Which lines of the entries hold the string "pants"? Copy each one.

******************************

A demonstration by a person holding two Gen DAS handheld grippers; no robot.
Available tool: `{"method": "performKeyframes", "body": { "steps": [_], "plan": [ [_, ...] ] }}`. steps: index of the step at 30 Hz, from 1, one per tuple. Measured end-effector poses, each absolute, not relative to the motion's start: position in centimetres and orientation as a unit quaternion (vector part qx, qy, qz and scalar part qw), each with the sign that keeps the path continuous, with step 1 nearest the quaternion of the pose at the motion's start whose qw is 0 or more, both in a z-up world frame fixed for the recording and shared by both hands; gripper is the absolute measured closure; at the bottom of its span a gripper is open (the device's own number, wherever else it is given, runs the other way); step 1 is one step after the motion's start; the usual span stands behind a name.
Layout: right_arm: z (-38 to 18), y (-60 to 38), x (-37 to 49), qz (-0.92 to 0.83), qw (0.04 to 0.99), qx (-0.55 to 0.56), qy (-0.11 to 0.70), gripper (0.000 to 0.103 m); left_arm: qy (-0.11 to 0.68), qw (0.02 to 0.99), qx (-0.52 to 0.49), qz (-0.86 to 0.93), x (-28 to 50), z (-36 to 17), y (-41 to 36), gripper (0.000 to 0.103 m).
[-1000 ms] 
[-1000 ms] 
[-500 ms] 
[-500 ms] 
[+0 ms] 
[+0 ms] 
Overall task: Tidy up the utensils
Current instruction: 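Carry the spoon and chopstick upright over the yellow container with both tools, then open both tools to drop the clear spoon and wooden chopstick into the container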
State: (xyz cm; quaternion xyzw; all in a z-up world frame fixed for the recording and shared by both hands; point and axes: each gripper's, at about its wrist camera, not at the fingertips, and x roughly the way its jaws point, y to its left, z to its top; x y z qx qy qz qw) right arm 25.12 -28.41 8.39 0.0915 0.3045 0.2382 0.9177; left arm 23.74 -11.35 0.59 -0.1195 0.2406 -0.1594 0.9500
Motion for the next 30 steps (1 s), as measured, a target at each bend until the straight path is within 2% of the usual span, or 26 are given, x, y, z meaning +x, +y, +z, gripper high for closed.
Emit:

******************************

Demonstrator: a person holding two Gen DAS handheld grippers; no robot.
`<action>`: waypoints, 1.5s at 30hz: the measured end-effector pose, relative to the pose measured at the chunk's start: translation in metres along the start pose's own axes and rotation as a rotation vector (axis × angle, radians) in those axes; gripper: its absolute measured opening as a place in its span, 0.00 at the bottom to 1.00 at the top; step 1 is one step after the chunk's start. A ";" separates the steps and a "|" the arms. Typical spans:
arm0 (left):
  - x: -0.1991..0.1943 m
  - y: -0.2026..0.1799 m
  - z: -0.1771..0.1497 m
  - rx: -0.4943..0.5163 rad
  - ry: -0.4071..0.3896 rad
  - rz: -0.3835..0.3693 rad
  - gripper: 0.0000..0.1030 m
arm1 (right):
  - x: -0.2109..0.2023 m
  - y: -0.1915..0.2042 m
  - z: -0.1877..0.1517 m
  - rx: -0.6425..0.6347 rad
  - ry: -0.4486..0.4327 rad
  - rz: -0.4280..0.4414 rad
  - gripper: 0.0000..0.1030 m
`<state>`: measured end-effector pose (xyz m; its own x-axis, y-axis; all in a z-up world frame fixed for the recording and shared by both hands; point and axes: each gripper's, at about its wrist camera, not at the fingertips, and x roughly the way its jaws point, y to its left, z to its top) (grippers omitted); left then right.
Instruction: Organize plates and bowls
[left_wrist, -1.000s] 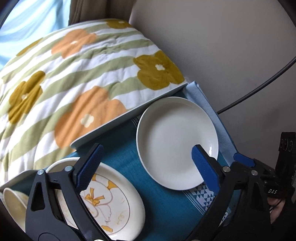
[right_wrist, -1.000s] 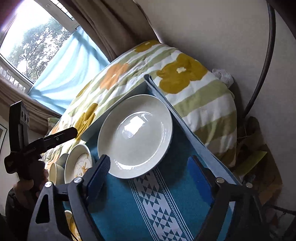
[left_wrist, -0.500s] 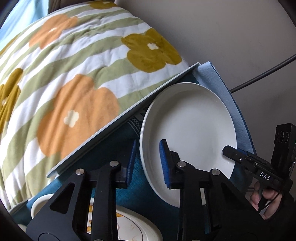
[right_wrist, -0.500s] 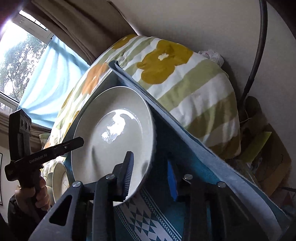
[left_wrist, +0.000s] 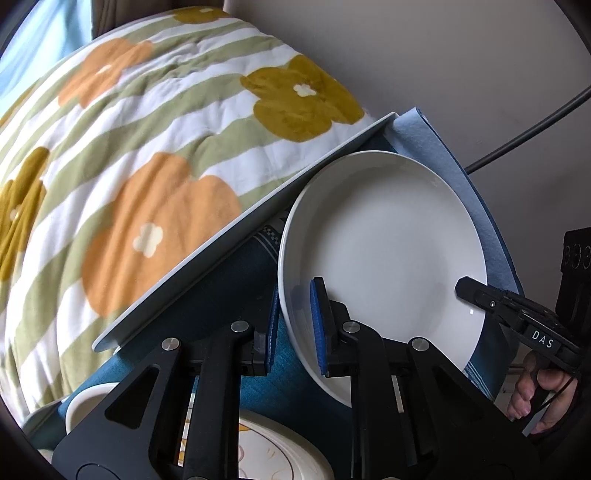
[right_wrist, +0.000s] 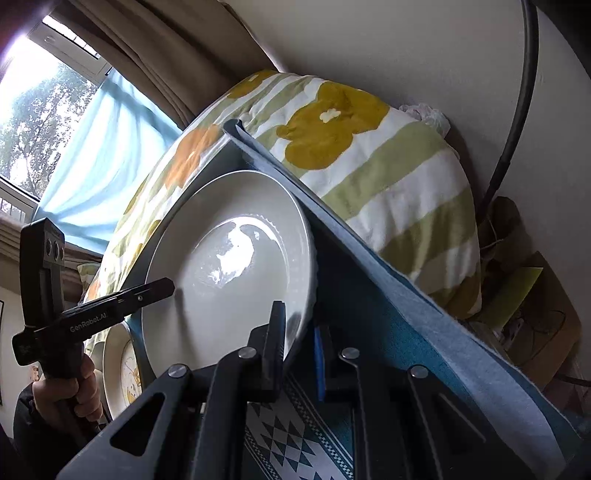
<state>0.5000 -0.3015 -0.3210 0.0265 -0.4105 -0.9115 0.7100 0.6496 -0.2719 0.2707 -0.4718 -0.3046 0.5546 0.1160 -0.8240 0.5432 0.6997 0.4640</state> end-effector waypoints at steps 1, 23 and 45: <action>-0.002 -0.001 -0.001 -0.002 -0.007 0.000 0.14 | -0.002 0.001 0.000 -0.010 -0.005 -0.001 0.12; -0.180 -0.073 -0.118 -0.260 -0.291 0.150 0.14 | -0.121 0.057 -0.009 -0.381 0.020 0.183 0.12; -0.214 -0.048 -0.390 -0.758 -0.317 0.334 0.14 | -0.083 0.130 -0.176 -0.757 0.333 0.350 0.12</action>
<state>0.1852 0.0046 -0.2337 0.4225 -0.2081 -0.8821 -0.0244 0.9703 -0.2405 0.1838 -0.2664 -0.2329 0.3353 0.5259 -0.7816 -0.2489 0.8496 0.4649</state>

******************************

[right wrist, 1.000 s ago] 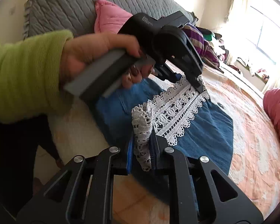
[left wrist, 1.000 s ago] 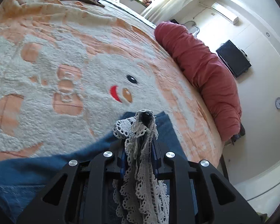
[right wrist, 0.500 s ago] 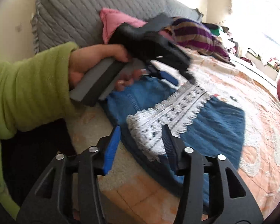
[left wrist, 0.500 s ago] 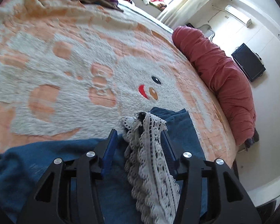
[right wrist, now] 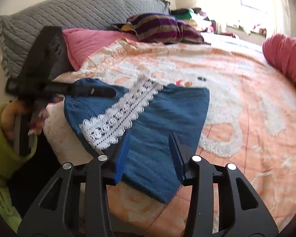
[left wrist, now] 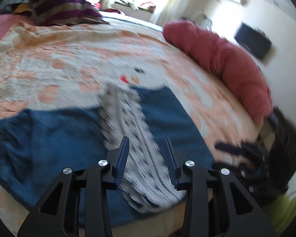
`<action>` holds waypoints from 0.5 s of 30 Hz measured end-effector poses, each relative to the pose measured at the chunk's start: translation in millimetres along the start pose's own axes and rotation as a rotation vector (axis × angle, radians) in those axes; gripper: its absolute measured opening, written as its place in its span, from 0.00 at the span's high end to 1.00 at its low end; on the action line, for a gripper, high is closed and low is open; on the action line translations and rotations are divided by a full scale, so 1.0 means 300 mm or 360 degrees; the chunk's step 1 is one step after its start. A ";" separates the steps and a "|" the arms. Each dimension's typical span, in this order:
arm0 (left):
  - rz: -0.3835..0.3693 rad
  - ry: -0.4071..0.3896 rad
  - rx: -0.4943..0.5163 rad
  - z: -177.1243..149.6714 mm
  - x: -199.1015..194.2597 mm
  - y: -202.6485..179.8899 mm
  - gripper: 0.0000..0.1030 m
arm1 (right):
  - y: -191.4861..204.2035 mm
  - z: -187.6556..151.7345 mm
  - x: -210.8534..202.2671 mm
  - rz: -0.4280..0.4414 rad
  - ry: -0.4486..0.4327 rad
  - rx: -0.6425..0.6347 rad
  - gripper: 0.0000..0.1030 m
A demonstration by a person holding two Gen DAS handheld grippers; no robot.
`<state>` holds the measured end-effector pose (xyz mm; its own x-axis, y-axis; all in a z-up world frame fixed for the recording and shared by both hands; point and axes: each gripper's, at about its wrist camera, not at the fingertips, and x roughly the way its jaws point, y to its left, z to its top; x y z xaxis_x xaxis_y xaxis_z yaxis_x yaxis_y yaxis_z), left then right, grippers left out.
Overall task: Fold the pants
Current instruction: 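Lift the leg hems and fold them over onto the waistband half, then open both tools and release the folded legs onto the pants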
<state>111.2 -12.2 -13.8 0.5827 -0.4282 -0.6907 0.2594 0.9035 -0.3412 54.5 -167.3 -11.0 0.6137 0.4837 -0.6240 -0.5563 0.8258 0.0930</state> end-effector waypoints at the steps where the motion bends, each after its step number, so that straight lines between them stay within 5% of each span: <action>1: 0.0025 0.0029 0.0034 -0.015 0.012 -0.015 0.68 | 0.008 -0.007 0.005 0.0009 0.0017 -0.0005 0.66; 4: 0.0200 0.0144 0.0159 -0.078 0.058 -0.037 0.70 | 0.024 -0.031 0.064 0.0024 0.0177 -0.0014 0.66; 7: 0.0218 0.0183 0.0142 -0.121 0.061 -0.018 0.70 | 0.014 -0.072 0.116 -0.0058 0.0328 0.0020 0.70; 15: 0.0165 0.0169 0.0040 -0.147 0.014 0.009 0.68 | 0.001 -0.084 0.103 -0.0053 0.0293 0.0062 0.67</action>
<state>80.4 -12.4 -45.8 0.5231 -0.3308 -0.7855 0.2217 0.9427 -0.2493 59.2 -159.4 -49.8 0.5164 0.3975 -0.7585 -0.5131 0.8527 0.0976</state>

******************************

# [Exercise response]
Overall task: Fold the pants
Current instruction: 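Lift the leg hems and fold them over onto the waistband half, then open both tools and release the folded legs onto the pants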

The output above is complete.